# Work to complete:
Write out the data below in full, unchanged, minus the images.

*** Collected material ***

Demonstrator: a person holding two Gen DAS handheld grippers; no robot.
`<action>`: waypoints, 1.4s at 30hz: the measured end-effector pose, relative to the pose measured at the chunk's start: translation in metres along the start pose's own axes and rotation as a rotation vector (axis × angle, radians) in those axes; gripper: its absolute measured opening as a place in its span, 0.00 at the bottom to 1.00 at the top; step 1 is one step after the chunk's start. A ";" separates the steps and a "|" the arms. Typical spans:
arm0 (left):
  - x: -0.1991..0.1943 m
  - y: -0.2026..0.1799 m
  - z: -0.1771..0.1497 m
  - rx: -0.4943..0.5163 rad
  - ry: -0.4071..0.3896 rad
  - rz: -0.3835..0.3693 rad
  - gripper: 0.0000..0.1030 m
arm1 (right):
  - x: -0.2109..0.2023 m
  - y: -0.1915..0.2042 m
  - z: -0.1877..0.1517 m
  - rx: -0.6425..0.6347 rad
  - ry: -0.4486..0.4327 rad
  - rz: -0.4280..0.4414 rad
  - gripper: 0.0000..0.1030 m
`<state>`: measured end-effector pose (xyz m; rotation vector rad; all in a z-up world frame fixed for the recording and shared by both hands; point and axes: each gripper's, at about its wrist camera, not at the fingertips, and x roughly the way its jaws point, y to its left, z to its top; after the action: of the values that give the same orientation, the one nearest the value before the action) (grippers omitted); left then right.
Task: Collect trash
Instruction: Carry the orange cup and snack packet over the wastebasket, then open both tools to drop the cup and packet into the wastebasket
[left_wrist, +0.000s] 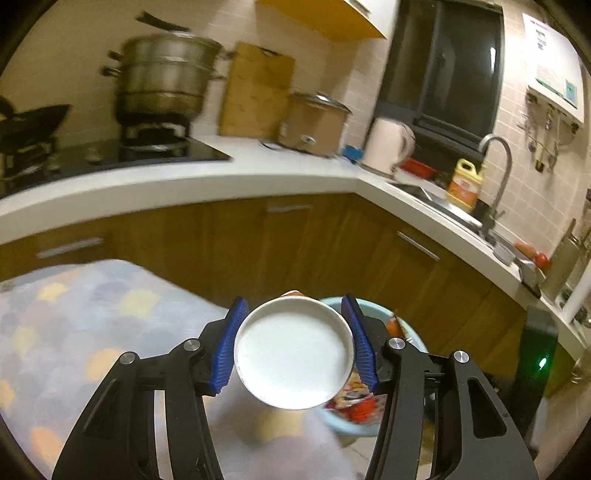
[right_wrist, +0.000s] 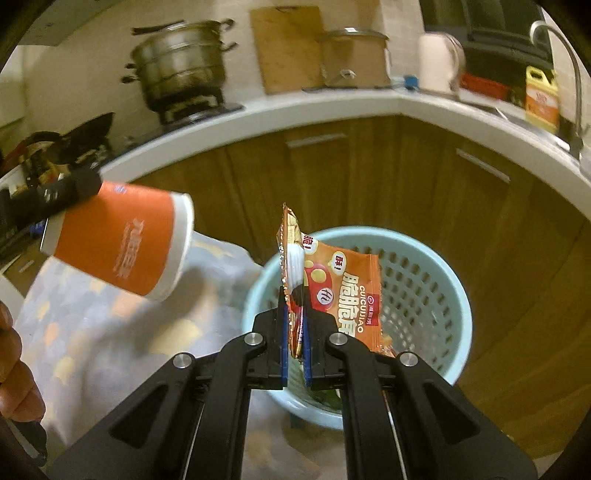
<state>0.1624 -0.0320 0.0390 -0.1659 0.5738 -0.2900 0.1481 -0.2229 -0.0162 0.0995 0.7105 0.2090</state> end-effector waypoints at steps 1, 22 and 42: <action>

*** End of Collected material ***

# Answer section:
Demonstrator: a person holding two Gen DAS handheld grippers; no robot.
`<action>`: waypoints, 1.4s at 30hz: the measured end-effector pose, relative to the pose measured at the chunk's start: translation in metres along the start pose's own axes and rotation as a rotation vector (axis × angle, radians) in those axes; gripper: its absolute measured opening as a place in its span, 0.00 at the bottom to 1.00 at the top; step 1 is one step after the chunk's start. A ";" separates the steps and a "|" the arms. Typical spans:
arm0 (left):
  - x: -0.1991..0.1943 m
  - y: -0.2026..0.1799 m
  - z: -0.1771..0.1497 m
  - rx: -0.4943..0.5163 rad
  - ry: -0.4071..0.3896 rad
  - rz: -0.3835..0.3693 rad
  - gripper: 0.0000..0.1030 m
arm1 (right):
  - x: -0.2109..0.2023 m
  - y: -0.1915..0.2042 m
  - z: -0.1877..0.1517 m
  - rx: -0.6425..0.6347 rad
  - ry: -0.4486..0.4327 rad
  - rz: -0.4280..0.4414 rad
  - gripper: 0.0000..0.1030 m
`<state>`: measured end-effector pose (xyz m; rotation vector rad; all in a z-up world frame fixed for the recording and shared by both hands; point and axes: each gripper's, at about its wrist camera, not at the fingertips, and x roughly the way its jaws point, y to its left, z to its top; after the action: of the values that give the same orientation, the one nearest the value before the action) (grippers omitted); left then right.
Task: Collect trash
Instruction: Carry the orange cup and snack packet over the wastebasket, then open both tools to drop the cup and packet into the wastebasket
[left_wrist, +0.000s] 
[right_wrist, +0.000s] 
<state>0.1624 -0.0320 0.0390 -0.1659 0.5738 -0.2900 0.1481 -0.2229 -0.0162 0.0995 0.7105 0.2090</state> end-effector waypoints at steps 1, 22 and 42: <action>

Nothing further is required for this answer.